Gotrade News - Wall Street's major indexes slid Monday as a surge in U.S. Treasury yields rattled equity markets. The Dow Jones fell 322.24 points, or 0.65%, to 49,363.88, the S&P 500 dropped 0.67% to 7,353.61, and the Nasdaq lost 0.84% to 25,870.71.
The 10-year Treasury yield climbed to 4.687%, its highest since January 2025, before easing to 4.66%. Lingering uncertainty over a U.S.-Iran de-escalation kept Brent crude above $110 a barrel, amplifying selling pressure on risk assets.
Key Takeaways
- The S&P 500 and Nasdaq posted a third straight decline, led by technology and materials weakness.
- The 10-year Treasury yield touched 4.687%, the highest reading since January 2025.
- Geopolitical tensions kept Brent crude above $110 per barrel, weighing on broad sentiment.
What Drove the Selloff
According to Kompas, the spike in the 10-year Treasury yield to 4.687% was the principal trigger for Monday's broad equity selloff. Higher long-end yields raised expectations of tighter monetary policy and compressed valuations on growth stocks.
Technology shares bore the brunt of the move given their sensitivity to rates, while the materials sector dropped 2.3%. Investors seeking broad index exposure can track the SPDR S&P 500 ETF (SPY) and the Invesco QQQ Trust (QQQ), both of which mirrored the pullback.
As reported by kumparan, decliners outpaced advancers by a ratio of 2.66 to 1 on the NYSE. Defensive health care names were a rare bright spot, gaining 1.1% amid the broader risk-off tone.
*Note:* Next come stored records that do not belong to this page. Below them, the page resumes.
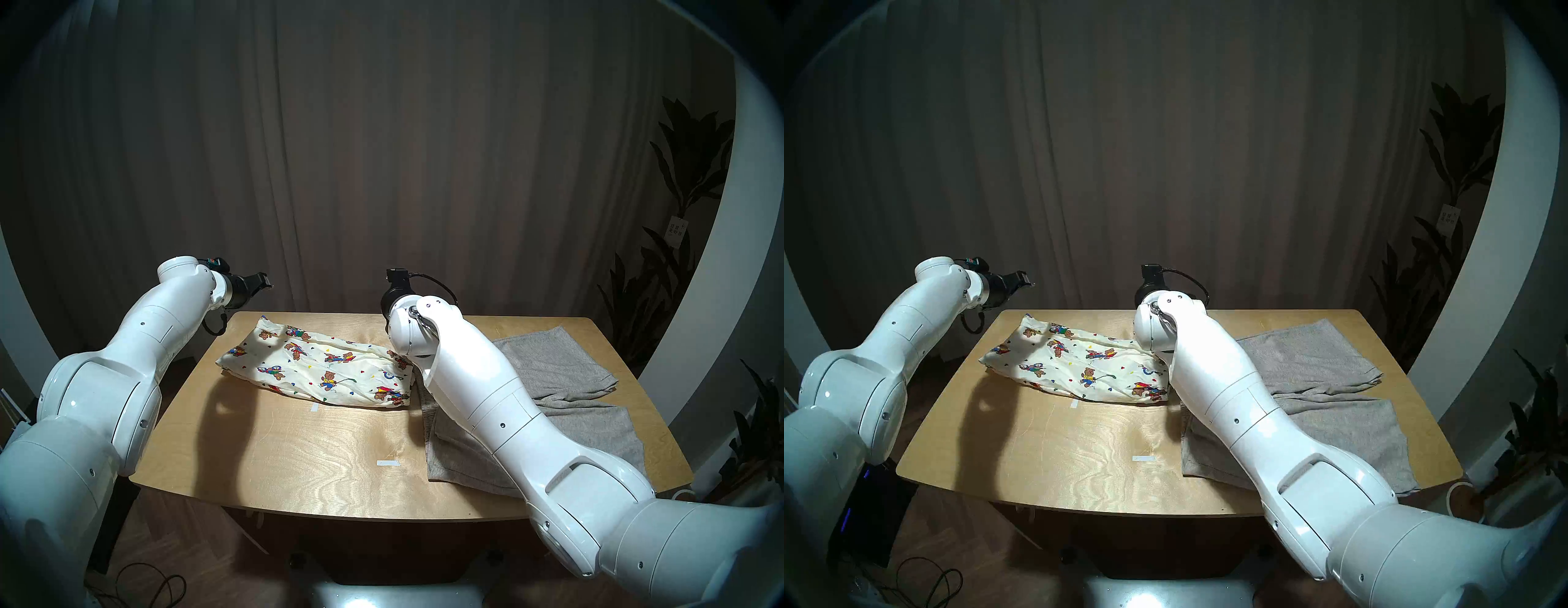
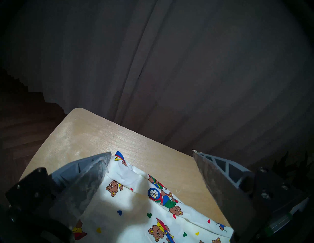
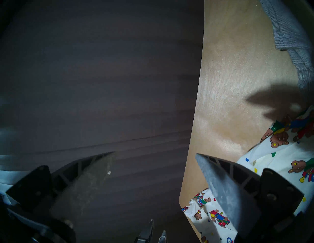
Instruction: Fold pants twice and stack them
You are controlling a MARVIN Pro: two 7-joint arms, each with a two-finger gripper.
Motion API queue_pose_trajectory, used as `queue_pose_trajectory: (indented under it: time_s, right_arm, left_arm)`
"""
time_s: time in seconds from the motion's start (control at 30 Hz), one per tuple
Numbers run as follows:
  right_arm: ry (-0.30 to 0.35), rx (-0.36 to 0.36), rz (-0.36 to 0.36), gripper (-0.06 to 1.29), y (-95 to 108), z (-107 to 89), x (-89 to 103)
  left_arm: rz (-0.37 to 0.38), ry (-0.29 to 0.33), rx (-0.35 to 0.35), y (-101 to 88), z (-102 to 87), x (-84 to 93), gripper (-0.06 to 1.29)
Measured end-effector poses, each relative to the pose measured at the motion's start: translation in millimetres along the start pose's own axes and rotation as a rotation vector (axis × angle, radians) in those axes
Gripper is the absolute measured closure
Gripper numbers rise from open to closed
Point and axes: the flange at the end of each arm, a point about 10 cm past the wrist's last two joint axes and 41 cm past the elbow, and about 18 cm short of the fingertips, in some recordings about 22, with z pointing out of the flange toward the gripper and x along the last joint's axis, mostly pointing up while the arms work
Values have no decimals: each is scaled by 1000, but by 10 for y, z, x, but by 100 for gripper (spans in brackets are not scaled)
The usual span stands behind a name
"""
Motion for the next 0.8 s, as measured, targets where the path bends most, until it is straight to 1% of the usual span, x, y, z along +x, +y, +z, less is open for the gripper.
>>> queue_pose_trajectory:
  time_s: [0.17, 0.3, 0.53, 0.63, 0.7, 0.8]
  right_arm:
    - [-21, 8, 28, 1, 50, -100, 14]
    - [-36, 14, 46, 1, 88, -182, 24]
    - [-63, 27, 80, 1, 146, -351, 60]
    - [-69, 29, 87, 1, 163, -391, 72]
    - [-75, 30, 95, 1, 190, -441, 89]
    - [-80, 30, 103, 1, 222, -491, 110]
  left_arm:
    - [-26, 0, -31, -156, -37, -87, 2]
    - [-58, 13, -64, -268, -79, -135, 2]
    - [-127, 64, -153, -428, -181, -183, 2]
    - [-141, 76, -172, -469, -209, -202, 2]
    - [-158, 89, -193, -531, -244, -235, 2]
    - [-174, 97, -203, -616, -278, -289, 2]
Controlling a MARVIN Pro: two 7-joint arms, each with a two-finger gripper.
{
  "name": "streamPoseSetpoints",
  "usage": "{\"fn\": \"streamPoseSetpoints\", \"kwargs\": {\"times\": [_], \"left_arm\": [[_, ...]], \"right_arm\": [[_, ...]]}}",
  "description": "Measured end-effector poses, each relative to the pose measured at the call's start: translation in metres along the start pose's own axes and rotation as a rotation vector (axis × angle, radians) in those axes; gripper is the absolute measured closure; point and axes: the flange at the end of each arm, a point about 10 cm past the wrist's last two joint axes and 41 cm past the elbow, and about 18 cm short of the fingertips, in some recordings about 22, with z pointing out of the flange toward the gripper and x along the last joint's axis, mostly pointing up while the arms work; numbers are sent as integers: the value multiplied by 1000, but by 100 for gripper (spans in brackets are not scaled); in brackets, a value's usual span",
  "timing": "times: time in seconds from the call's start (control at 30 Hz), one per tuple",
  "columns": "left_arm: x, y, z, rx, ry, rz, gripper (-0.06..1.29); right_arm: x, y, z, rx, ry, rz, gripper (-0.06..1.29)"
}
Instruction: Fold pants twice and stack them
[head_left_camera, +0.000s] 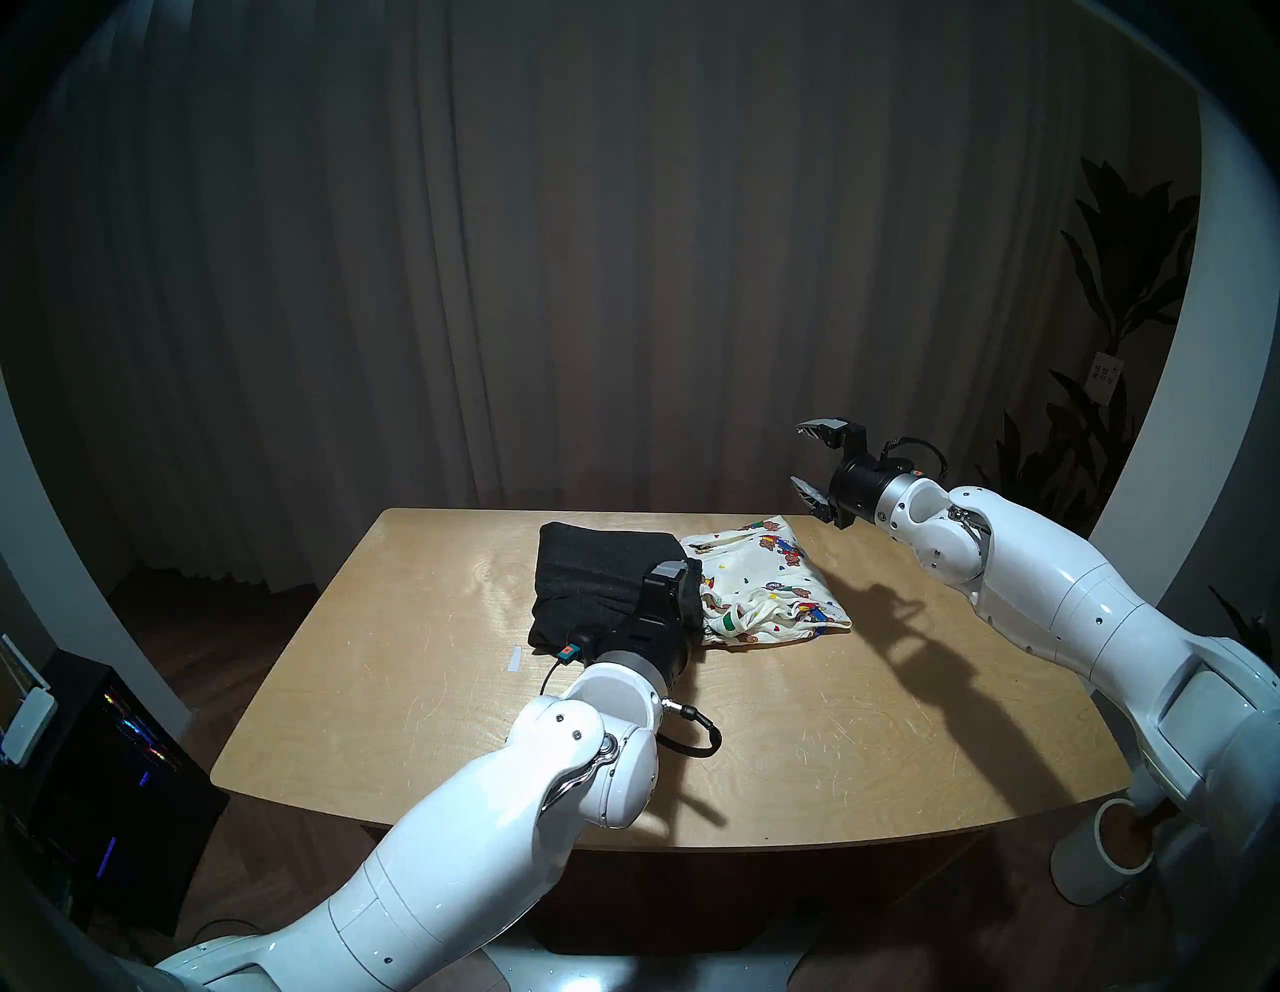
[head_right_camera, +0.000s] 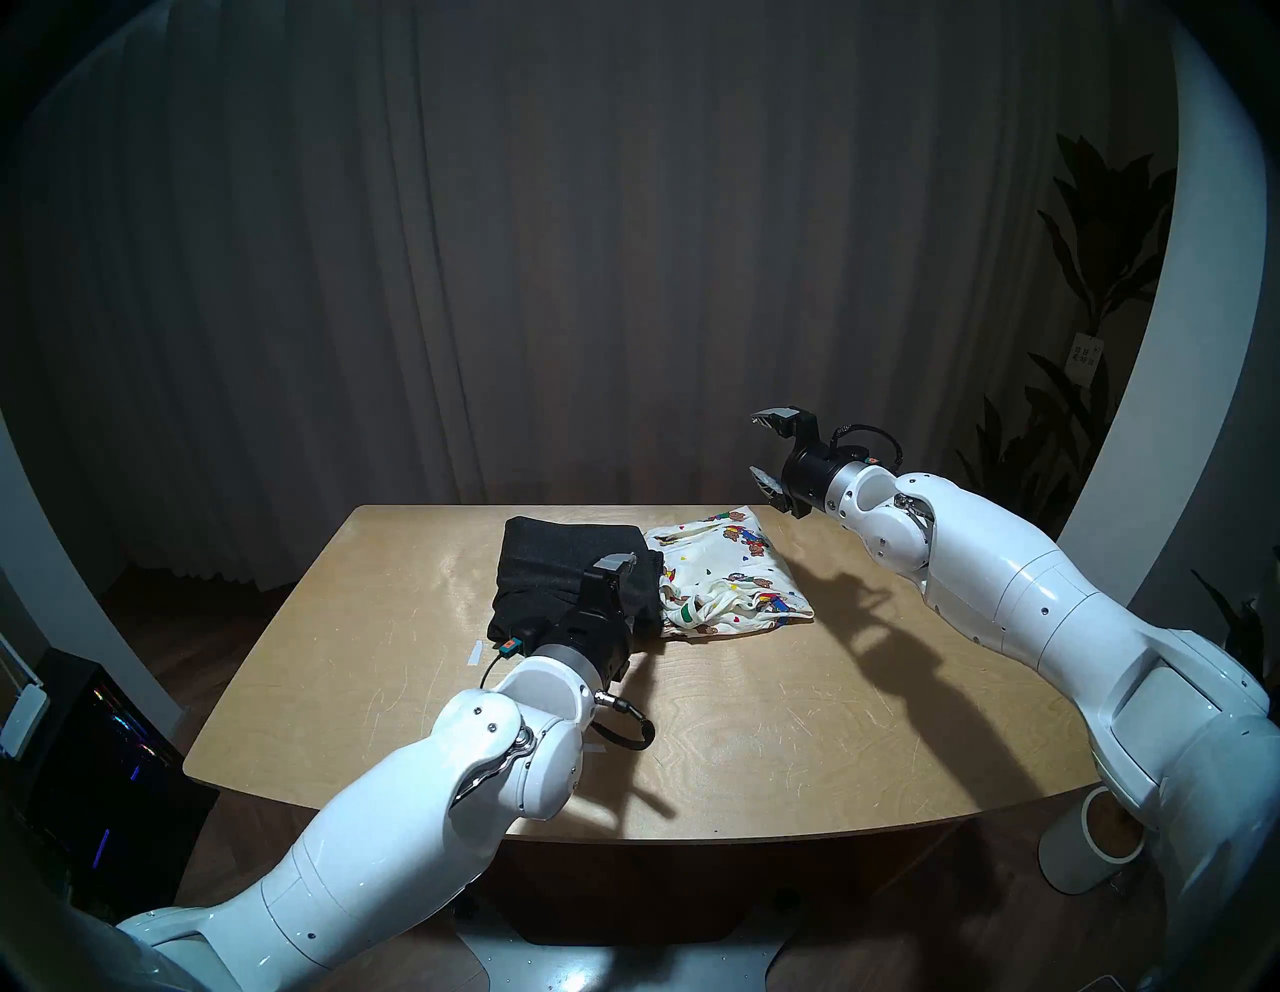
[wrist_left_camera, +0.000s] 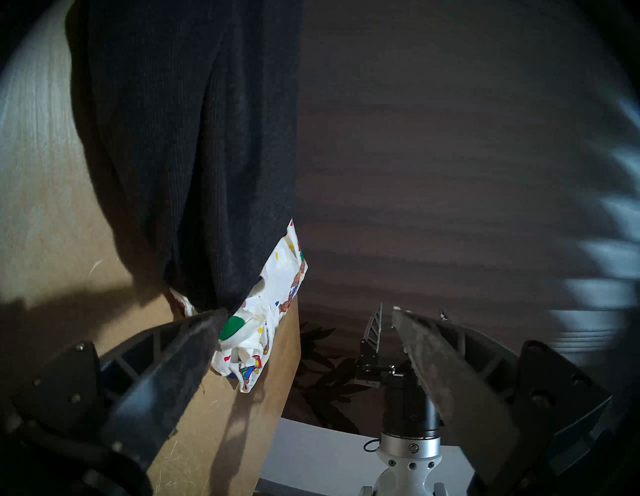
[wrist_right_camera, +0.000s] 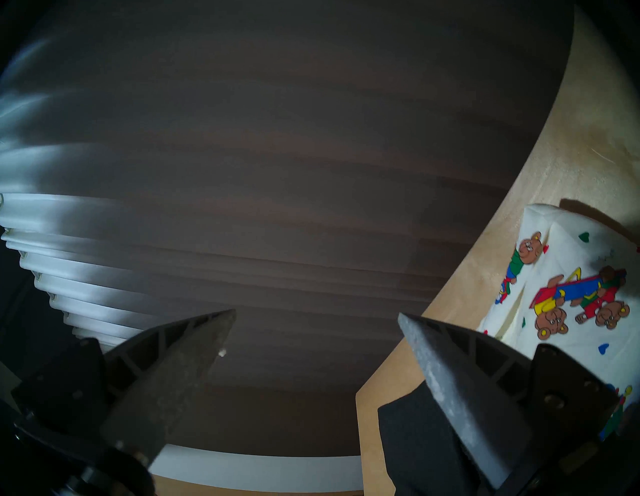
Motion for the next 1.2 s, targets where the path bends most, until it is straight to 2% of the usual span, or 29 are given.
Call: {"fn": "streamPoseSetpoints", "kwargs": {"times": [0.23,0.33,0.53,0.67,0.83,1.0,1.2], "left_arm": [[12,-15,-21,41,-46,-4,3],[16,-24,-28,61,-82,6,3],[17,-29,-29,69,-117,13,3],[18,-34,-23,76,-127,7,3],[22,-50,-10,98,-136,10,3],[22,-66,3,103,-160,22,3],[17,-80,18,70,-164,28,3]], "right_arm": [[-8,24,-23,-97,-18,59,0],[-4,32,-39,-124,-6,88,0],[12,37,-62,-152,28,110,0],[25,45,-81,-190,59,117,0],[35,64,-108,-255,75,125,0],[33,80,-134,-296,55,133,0],[23,88,-151,-290,26,139,0]]}}
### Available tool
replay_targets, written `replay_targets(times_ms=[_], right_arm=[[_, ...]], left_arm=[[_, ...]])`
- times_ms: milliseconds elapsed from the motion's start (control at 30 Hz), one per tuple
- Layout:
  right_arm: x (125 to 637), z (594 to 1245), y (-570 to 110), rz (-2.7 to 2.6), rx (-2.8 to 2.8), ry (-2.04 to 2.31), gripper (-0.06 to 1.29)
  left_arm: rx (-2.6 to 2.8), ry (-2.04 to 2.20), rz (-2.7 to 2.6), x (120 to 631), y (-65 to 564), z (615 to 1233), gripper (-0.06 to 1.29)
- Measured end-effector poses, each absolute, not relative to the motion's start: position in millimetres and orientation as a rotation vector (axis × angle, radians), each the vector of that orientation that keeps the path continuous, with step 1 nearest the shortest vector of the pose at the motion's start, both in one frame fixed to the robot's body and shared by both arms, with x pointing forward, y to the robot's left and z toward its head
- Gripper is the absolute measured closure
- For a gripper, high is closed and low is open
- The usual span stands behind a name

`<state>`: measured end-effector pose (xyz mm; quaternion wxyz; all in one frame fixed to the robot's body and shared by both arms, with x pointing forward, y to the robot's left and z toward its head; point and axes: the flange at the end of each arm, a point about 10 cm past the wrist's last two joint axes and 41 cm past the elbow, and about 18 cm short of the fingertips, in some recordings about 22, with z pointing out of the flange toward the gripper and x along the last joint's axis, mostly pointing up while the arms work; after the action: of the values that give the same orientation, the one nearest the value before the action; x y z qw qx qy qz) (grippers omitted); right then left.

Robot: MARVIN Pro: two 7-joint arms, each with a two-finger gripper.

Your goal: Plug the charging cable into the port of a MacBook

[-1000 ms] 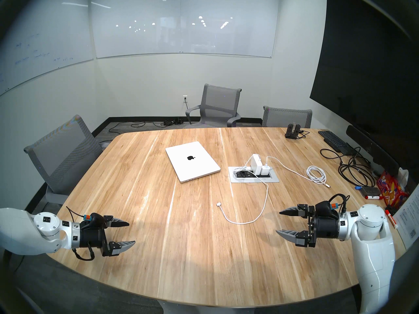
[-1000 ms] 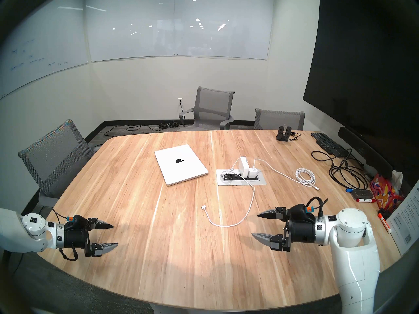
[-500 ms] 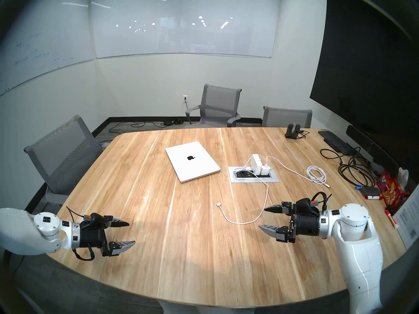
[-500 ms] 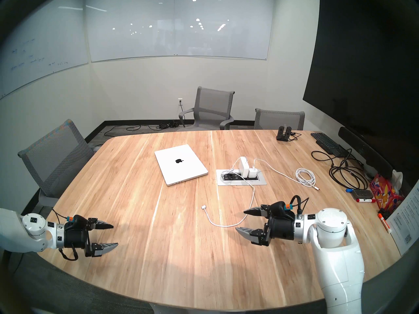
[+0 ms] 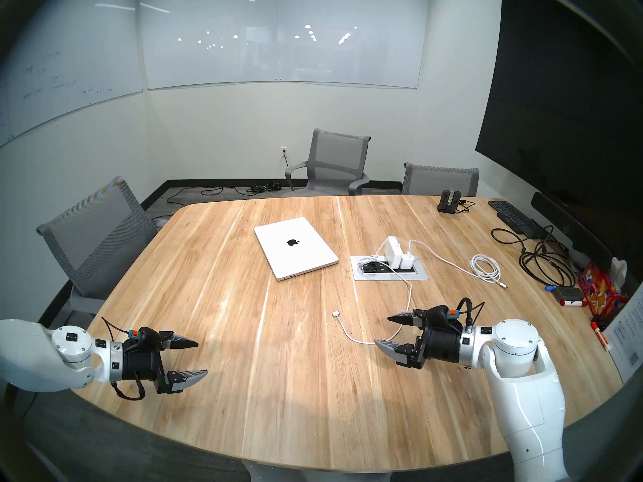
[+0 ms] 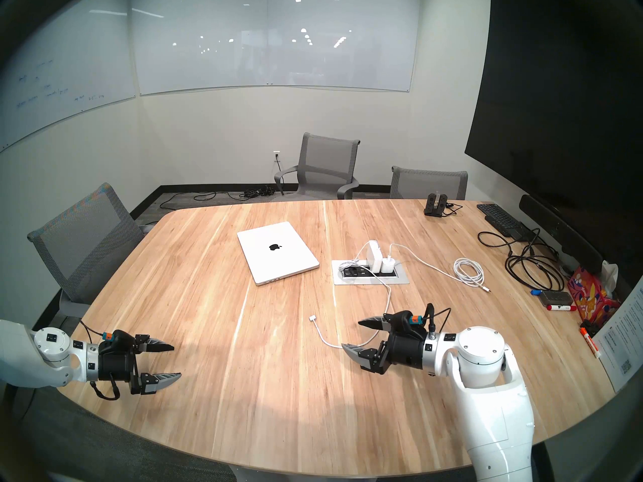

Michael James of Rosenblatt Securities said there was nothing constructive enough to convince traders a ceasefire was near. Vice President JD Vance earlier described progress toward peace, but markets have yet to see concrete evidence of a deal.
Garrett Melson of Natixis Investment Managers flagged rate volatility as an added headwind for global risk assets. Long-end yield swings remained the dominant focus for institutional traders throughout Monday's New York session.
Risks Still Hanging Over Markets
Per Kabar Bursa, the 30-year Treasury yield approached 5.2%, its highest level since 2007. Investors worry a second inflation wave could force the Federal Reserve to keep policy restrictive for longer than previously expected.
Asian markets followed Wall Street lower, with the Nikkei 225 sliding 1.64% to 59,557.02 in early Tuesday trade. The WSJ Dollar Index rose 0.35% to 95.99 as investors rotated into safe-haven assets amid geopolitical uncertainty.
WTI crude traded at $107.77 a barrel while Brent held at $110.85 a barrel during the session. The Middle East risk premium continues to make any near-term cooling in global inflation pressures difficult to engineer.
China's industrial production growth slowed to 4.1% year-on-year from 5.7% in March, adding to global growth concerns. The macro backdrop reinforced demand for long-duration bonds tracked by the iShares 20+ Year Treasury Bond ETF (TLT).
Investors now await U.S. inflation data and remarks from Fed officials this week for clues on the rate path. Volatility is expected to remain elevated until Treasury yields establish a new stable trading range.